Además tienen claro por qué la Generalitat de Pere Aragonés azuza a los separatistas que los acosan y no acatan la sentencia: «El derecho a una escolarización bilingüe se nos reconoció en el mes de octubre y el Govern ha considerado ahora que era el momento de interrumpir la ‘calma tensa’ después del procés, agitar las banderas, convocar manifestaciones de protesta y señalarnos como culpables de querer acabar con el catalán. ¡A nosotros!».

Los padres prosiguen su carta en catalán dirigiéndose al conseller de Enseñanza, Josep Gonzàlez-Cambray, a quién le preguntan «por qué ha venido a la escuela de Canet a protestar por la aplicación del auto y lo ha hecho ahora y no en los casos de otros padres: «¿Quiere calentar el ambiente para las protestas? No podemos darle las gracias por atizar sentimientos de odio entre la población porque nuestra familia está padeciendo».

La jauría separatista les acosa, les señala e incluso los propios padres de los compañeros del menor se manifiestan contra ellos. Precisamente para esta gente tienen unas palabras: «Queremos decirles a los padres de la clase que, ¡compañeros! no estamos en contra del catalán, lo amamos, y disfrutamos de la gran riqueza que comporta para nosotros como individuos y como sociedad. Pero somos bilingües, y también amamos el español».

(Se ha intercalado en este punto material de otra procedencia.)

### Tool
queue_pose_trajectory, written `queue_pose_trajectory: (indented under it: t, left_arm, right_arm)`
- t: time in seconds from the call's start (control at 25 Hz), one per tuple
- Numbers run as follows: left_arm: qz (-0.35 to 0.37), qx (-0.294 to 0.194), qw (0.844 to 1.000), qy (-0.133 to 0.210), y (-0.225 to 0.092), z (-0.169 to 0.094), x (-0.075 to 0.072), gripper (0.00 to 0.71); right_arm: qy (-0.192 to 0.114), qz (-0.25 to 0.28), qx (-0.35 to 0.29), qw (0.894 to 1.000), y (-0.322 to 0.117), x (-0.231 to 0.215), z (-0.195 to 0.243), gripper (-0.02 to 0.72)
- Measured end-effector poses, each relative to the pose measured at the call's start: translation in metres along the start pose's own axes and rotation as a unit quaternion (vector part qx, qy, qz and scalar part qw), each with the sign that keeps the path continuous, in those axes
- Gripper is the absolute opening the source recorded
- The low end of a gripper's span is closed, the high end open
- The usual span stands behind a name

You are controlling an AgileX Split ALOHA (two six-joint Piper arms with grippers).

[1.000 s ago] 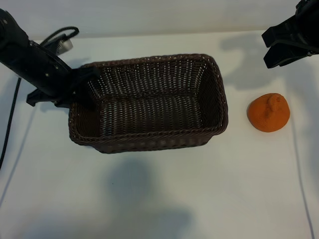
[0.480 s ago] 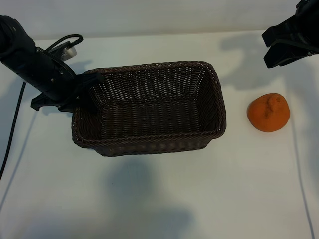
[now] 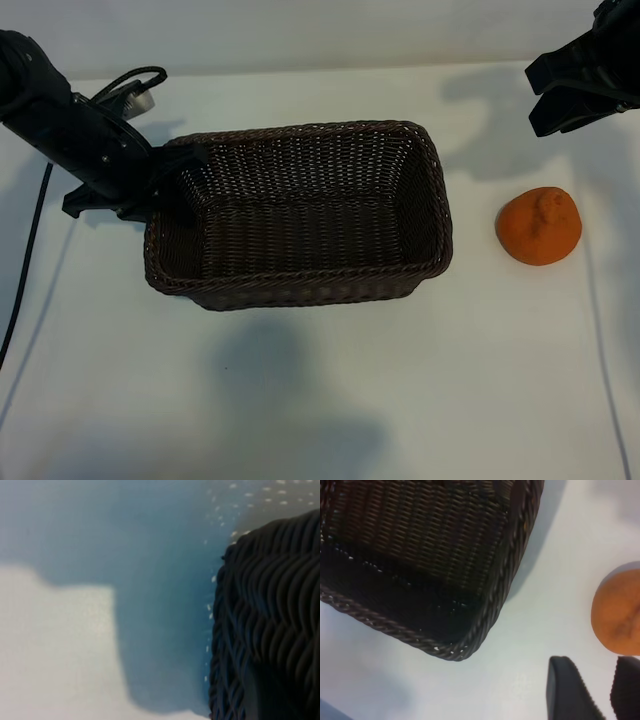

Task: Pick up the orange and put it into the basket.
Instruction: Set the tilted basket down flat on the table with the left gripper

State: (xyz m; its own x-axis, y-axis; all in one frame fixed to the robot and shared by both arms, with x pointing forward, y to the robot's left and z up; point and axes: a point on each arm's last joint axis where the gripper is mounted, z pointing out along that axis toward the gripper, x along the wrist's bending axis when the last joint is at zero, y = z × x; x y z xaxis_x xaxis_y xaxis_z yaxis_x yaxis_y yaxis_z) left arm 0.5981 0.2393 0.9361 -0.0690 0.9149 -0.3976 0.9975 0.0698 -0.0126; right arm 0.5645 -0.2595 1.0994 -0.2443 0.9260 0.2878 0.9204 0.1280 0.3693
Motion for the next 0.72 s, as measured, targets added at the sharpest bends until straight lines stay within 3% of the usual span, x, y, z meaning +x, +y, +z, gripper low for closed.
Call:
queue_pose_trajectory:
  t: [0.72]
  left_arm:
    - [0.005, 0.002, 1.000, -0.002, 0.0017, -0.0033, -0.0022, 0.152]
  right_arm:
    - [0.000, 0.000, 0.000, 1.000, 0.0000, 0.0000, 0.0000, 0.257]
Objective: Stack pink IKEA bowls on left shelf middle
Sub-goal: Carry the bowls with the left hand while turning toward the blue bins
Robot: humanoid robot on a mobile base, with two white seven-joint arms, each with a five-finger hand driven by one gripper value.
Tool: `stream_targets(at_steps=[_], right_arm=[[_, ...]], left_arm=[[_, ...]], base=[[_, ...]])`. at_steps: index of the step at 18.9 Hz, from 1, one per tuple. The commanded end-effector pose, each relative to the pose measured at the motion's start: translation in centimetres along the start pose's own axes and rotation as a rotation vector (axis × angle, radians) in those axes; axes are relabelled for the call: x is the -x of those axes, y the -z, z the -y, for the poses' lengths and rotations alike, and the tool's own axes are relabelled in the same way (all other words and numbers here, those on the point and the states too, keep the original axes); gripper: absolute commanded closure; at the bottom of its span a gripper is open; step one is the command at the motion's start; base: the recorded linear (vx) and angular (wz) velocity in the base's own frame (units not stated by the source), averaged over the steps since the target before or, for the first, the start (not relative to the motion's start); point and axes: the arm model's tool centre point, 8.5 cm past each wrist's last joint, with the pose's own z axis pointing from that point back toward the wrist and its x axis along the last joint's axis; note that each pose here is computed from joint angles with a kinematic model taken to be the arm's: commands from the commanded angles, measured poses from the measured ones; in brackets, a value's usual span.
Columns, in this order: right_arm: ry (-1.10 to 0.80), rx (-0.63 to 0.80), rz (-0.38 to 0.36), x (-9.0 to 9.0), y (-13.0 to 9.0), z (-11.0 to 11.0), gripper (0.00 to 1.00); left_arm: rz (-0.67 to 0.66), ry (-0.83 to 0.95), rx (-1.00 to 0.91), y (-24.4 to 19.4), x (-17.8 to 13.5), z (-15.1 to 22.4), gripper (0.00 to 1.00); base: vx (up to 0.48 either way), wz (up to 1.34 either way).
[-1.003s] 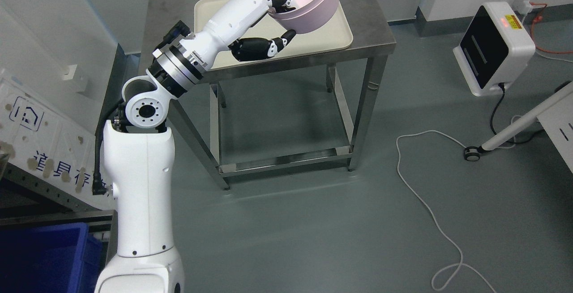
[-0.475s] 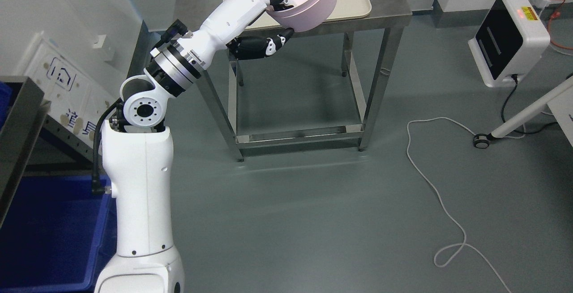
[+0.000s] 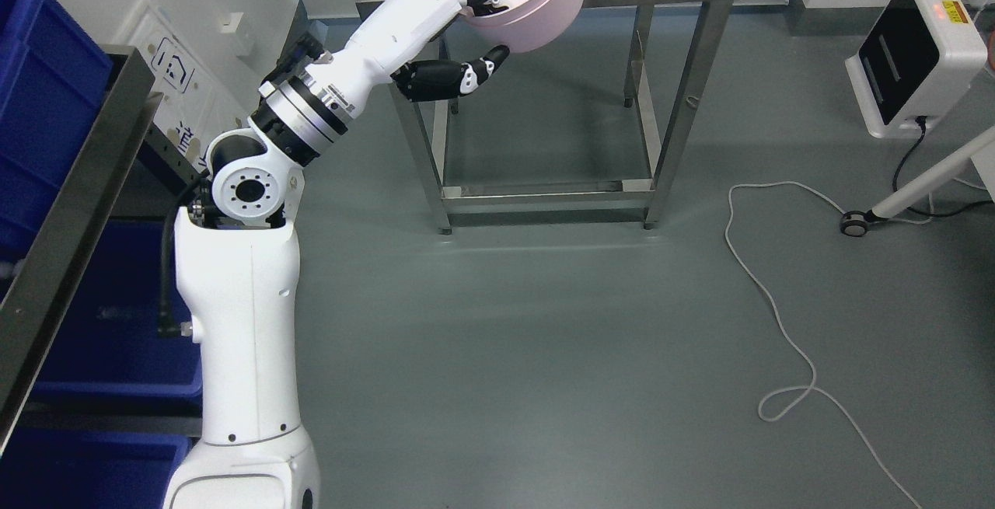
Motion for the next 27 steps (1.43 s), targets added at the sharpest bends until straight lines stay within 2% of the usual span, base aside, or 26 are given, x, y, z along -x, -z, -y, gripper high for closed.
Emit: stream_targets(at_steps=[1,7,15,21,27], right_arm=[[-0.001,0.017,0.001,0.0,0.0,1.1,0.00],[-0.001,0.017,-0.001,0.0,0.0,1.1,0.00],[-0.001,0.017,-0.001,0.0,0.0,1.1,0.00],[-0.001,0.017,-0.001,0.0,0.0,1.1,0.00],[-0.001,0.017,-0.001,0.0,0.0,1.1,0.00]], left_arm=[[-0.008,0.042,-0.037,-0.2,-0.2,-2.6,0.96],[0.039,0.056,-0.056,0.8,-1.3,-4.0,0.96],[0.068,0.118,-0.101,2.6,-2.8,-8.1,0.96],[0.015,0.091,-0.126,1.9,-1.9,-8.8,0.96],[-0.083,0.136,-0.120,0.5,-0.3,-10.0,0.96]], base=[[-0.334,0.06],[-0.341,0.03],[-0.335,0.20],[-0.310,0.48],[-0.242,0.70]])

También quieren agradecer todo el apoyo recibido: «Sentir el odio, la intimidación, las amenazas, el señalamiento en la propia piel es muy duro. Hemos tenido ganas de llorar muchas veces. Os agradecemos los gestos, pero os queremos pedir un poquito más. Lo que nos decís en privado hacerlo en público también. Nadie quiere ser héroe (desde luego nosotros tampoco), ¡queremos ser padres!, pero para que nuestra sociedad sea libre debemos vencer esta espiral de silencio que nosotros mismos creamos».

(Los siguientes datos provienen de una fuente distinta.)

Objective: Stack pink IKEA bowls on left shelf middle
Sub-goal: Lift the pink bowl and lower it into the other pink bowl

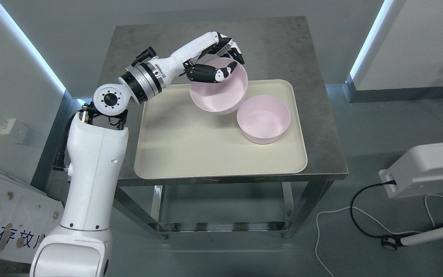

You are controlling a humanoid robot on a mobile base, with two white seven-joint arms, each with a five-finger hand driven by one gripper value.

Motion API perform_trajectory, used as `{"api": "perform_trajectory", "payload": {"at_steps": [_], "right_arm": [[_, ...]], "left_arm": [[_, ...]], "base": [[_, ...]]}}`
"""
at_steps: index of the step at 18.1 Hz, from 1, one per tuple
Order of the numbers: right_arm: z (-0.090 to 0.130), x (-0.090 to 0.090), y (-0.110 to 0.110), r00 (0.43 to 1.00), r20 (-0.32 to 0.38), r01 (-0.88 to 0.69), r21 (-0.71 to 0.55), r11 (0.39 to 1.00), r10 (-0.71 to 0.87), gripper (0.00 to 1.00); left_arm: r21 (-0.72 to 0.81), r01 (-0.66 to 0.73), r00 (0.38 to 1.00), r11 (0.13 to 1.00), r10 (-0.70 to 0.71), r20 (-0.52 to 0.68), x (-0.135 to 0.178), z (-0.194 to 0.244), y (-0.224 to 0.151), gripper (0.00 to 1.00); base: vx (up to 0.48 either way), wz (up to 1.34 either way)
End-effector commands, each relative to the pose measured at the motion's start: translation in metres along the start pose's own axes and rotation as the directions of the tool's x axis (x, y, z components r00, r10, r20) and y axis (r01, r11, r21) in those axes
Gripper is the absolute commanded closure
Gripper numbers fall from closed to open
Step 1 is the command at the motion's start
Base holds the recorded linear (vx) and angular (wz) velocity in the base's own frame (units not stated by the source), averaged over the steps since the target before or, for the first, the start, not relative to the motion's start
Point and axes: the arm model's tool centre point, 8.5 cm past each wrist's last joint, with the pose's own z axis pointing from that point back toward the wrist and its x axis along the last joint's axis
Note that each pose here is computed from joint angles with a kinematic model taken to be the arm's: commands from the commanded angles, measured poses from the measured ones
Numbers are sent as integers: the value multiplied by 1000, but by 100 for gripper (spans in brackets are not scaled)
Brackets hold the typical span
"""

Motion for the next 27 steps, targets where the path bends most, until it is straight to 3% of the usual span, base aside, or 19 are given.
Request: {"api": "perform_trajectory", "payload": {"at_steps": [1,8,19,27], "right_arm": [[-1,6,-11,1000,17,2,-19,1000,-1,0],[-1,6,-11,1000,17,2,-19,1000,-1,0],[-1,6,-11,1000,17,2,-19,1000,-1,0],[-1,6,-11,1000,17,2,-19,1000,-1,0]], "left_arm": [[-239,56,998,969,-48,39,26,-70,-102,99],[-235,39,999,971,-34,26,20,-68,-99,99],[-118,9,1000,993,-10,-1,3,-56,-39,99],[-188,8,1000,982,-8,2,-6,-52,-62,98]], "base": [[0,0],[0,0],[0,0],[0,0]]}}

«Finalmente, queremos expresar nuestra gratitud a todas aquellas personas que nos han dado ánimos durante estos días. Hemos notado el sentimiento de solidaridad de mucha gente de Cataluña y del resto de España y, por ello, nos sentimos muy afortunados de vivir en una sociedad así y pedimos a todo el mundo que mantenga la serenidad y las reglas que facilitan la convivencia. Por eso, en estos momentos, nuestra familia no apoya ninguna movilización que se convoque relacionada con su caso», explican.

Y para terminar, «con un nudo en la garganta», confiesan que han «llegado a la siguiente conclusión»: «Hay que dejar de tragar y tragar y tenemos que ser capaces de ser valientes para decir lo que uno piensa, levantarse para hacerlo y reclamar democráticamente nuestros derechos. Es tiempo de construir una escuela de todos, inclusiva de verdad. Como decía Bob, ‘Stand up for your rights’».